Easy achievable parameters for diagnosis of periodontitis as well as successful control after treatment are desirable for each periodontist. For example, increased interleukin (IL)-1β levels in crevicular fluid are considered as marker for gingivitis or periodontitis while decreased levels correlate with successful therapy [72]. It has been found now that IL-1β underlies level variations during a day in individuals without periodontal inflammation [72]. Here, clinical assessment could be more precise when deciding on the best moment to test for markers. Also the periodontal indices full-mouth bleeding score (FMBS), full-mouth plaque score (FMPS), periodontal screening and recording (PSR) and periodontal risk assessment (PRA) were suggested to underlie daily variations in healthy subjects [73]. Other candidate markers used in clinics to monitor health status of the periodontium remain to be assessed in their daily detection behavior. Alveolar bone loss is regarded as a major challenge in periodontitis [74]. An influence of the circadian clock on bone resorption activity was shown in osteoblasts and osteoclasts [75]. It was suggested that circadian rhythms are transmitted glucocorticoid-mediated from the central circadian clock in the brain to peripheral clocks in bone [75]. Understanding the links between the circadian clock and bone resorption could advance diagnostics in periodontitis patients as well as reveal new targets for therapeutics.

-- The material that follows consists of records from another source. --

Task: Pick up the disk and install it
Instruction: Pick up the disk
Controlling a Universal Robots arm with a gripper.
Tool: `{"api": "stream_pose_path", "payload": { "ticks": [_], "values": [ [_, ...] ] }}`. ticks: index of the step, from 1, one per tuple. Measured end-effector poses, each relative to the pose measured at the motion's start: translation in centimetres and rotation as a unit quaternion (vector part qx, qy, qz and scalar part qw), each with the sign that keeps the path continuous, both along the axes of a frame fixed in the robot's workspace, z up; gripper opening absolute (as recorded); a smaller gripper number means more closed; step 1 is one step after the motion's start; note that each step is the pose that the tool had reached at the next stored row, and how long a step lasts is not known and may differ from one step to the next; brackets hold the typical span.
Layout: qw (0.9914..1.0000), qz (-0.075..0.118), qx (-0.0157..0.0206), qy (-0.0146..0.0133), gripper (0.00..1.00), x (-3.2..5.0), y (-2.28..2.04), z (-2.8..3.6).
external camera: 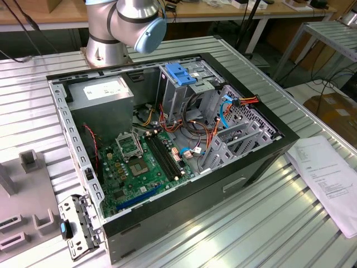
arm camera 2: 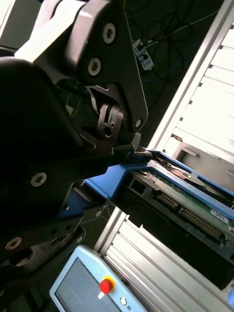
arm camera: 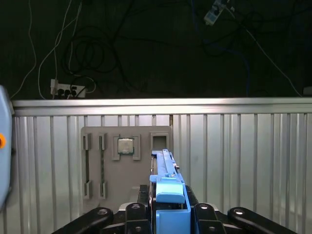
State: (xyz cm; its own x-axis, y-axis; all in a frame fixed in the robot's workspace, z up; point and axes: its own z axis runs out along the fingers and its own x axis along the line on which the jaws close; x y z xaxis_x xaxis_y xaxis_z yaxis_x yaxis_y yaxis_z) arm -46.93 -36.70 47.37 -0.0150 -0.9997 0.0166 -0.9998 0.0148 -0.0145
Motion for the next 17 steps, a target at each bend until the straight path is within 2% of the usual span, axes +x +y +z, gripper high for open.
{"api": "stream_pose_path", "payload": {
  "ticks": [8, 17],
  "values": [
    [1.00000, 0.000, 0.0000, 0.0000, 0.37, 0.00, 0.00, 0.87],
    [1.00000, 0.000, 0.0000, 0.0000, 0.37, 0.13, 0.00, 0.92]
  ]
}}
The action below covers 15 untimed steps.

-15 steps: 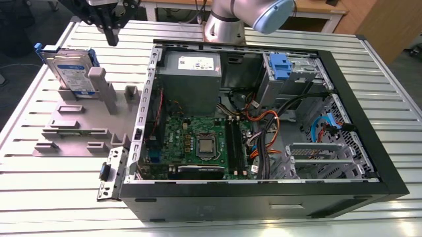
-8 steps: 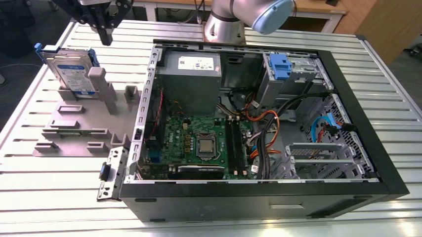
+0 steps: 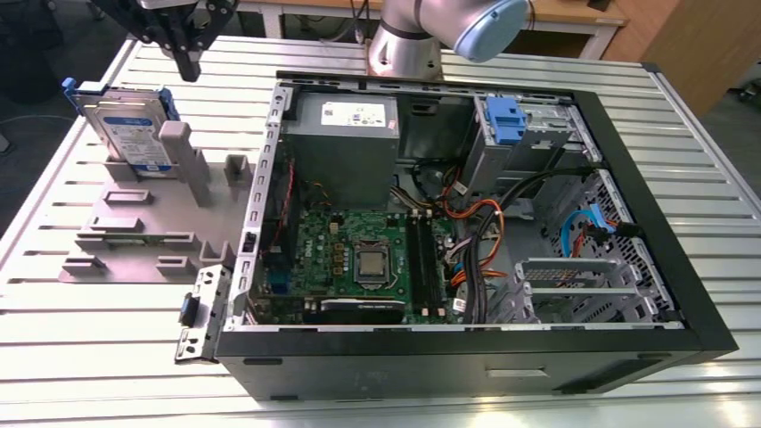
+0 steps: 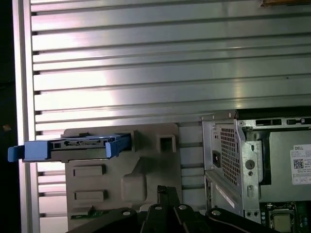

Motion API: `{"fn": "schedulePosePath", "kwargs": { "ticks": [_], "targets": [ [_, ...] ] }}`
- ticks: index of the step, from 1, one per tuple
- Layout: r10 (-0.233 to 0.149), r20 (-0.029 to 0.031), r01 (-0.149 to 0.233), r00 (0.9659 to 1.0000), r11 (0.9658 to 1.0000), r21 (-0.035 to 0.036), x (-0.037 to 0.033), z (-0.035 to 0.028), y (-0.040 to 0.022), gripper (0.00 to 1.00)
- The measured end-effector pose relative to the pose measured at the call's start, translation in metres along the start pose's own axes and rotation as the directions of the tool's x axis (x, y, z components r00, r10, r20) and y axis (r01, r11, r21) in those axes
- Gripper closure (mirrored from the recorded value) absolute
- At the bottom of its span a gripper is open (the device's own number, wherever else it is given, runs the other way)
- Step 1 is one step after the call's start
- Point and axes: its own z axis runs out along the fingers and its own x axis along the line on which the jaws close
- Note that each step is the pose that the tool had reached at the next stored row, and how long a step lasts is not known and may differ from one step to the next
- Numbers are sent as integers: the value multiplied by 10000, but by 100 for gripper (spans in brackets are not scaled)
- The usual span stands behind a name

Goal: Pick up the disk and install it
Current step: 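Reach for the disk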

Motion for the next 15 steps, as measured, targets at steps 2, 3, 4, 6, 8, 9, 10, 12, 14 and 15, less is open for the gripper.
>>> {"fn": "schedulePosePath", "kwargs": {
  "ticks": [2,3,4,6,8,9,10,12,14,15],
  "targets": [
    [-2,-1,2,10000,10000,1,2,0,16,89],
    [-5,-1,5,10000,10000,1,4,2,28,89],
    [-7,-1,7,10000,10000,1,7,4,42,89],
    [-11,-2,11,10000,10000,2,20,7,75,89],
    [-29,-1,29,10000,10000,1,44,13,98,89],
    [-41,-3,41,10000,10000,2,58,15,108,89],
    [-55,-4,55,10000,10000,3,72,17,117,89],
    [-82,-5,82,10000,10000,3,103,23,136,89],
    [-107,-6,107,9999,9999,3,138,28,152,89],
    [-114,-7,114,9999,9999,4,162,31,159,89]
  ]
}}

Light therapy has been shown to be successful in wound healing in vivo, but until now no reason has been found for the mechanism behind these effects [76]. Now results show that PER2 gene expression follows a circadian rhythm in human oral mucosa samples which is enhanced upon blue light exposure (460 nm) while no stimulation was achieved upon green light exposure (550 nm) [77]. Salivary glands form an important part of healthy oral mucosa and they were suggested to have a peripheral circadian clock. Besides clock components also the aqua channel aquaporin 5 (Agp5) displayed an oscillatory pattern under light-dark and dark-dark conditions. Additionally, it was shown that overexpression of Bmal1 leads to increased expression levels of Agp5 [78]. Further, immunoglobulin A secretion was shown to be produced in a clock-dependent manner [79]. In attempts to set up a characterization of the human chronobiome, analysis of metabolites and microbiome of saliva were included. Saliva cortisol e.g. showed daily variations with morning peaks [80].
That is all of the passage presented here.